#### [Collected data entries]
□ □ □ □ □
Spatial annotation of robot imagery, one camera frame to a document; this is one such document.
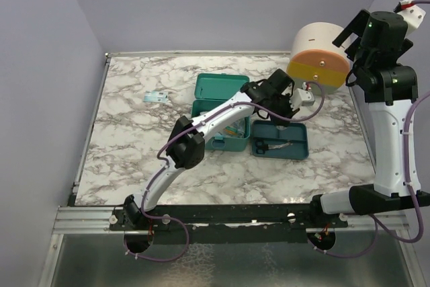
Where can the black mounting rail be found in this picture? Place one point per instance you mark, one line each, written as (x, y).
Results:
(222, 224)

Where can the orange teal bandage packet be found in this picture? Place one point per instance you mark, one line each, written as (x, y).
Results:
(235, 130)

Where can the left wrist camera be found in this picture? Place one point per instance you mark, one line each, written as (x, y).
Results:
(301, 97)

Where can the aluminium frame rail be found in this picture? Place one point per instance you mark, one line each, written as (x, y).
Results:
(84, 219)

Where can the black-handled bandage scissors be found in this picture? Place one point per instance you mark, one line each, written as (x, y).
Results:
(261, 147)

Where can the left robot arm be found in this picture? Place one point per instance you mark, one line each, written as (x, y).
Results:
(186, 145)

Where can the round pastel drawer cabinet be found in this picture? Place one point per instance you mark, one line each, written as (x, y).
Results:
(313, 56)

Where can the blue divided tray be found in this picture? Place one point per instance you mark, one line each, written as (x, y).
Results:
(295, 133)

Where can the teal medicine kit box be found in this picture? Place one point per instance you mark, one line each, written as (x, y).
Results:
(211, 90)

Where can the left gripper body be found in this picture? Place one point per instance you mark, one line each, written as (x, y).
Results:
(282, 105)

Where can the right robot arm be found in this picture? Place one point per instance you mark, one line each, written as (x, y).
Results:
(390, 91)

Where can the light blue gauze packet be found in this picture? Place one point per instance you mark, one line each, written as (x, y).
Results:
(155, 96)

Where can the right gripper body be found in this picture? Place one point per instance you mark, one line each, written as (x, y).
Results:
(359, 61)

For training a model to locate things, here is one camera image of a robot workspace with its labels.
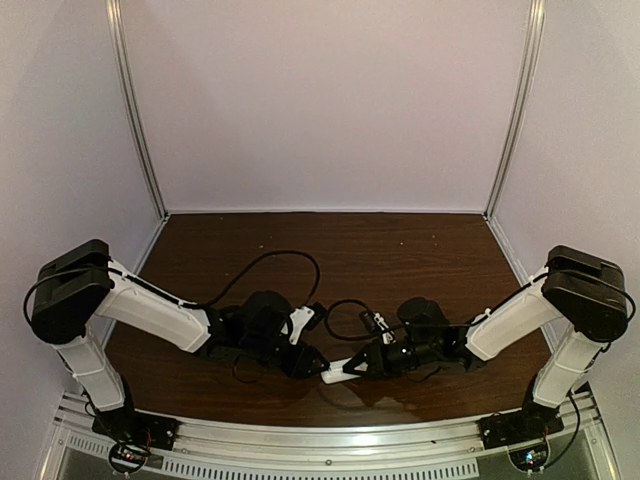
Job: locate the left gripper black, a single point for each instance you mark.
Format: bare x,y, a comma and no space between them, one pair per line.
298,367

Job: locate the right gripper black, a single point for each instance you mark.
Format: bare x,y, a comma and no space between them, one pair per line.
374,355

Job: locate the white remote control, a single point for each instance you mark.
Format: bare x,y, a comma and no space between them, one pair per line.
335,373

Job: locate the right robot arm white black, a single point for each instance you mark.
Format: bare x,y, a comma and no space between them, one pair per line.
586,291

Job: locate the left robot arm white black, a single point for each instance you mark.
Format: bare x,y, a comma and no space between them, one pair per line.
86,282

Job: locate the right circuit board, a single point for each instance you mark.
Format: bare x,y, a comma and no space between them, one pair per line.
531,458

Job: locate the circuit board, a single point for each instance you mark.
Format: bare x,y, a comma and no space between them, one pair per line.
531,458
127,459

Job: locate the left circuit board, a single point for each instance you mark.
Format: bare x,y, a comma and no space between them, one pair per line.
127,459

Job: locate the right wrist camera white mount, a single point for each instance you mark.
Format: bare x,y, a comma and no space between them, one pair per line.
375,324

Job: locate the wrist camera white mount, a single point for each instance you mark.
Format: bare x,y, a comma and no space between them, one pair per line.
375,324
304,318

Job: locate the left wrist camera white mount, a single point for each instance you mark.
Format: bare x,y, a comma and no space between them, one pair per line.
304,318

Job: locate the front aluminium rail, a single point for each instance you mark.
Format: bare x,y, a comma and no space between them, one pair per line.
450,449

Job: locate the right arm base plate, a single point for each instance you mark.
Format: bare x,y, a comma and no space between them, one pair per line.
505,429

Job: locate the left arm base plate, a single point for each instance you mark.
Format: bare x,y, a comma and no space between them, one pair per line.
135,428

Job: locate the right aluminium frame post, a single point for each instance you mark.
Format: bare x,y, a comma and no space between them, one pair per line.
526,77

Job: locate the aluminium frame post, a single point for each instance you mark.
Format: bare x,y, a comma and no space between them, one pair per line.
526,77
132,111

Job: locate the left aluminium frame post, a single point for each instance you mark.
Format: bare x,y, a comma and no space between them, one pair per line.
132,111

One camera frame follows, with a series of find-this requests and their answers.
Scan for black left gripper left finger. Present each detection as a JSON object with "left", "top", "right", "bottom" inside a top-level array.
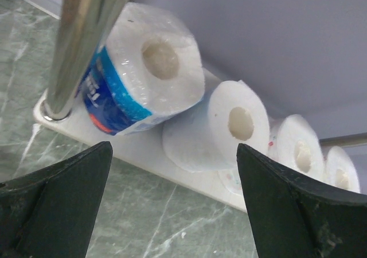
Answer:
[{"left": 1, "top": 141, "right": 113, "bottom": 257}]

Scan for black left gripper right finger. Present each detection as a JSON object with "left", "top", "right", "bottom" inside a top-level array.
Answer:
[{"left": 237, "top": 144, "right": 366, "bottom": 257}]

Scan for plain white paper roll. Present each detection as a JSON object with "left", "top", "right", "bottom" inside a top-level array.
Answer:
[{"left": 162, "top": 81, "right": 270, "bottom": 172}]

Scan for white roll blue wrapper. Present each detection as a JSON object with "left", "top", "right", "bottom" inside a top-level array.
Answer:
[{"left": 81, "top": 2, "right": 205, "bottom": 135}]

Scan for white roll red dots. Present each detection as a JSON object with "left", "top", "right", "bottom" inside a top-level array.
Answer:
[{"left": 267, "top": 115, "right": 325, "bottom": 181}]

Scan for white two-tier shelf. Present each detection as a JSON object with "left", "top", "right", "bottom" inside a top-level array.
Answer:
□ □ □ □ □
#### [YOUR OBJECTIVE]
Within the records above, count the lines that include the string "robot"; state the number and nothing else.

#### [RESULT BELOW]
6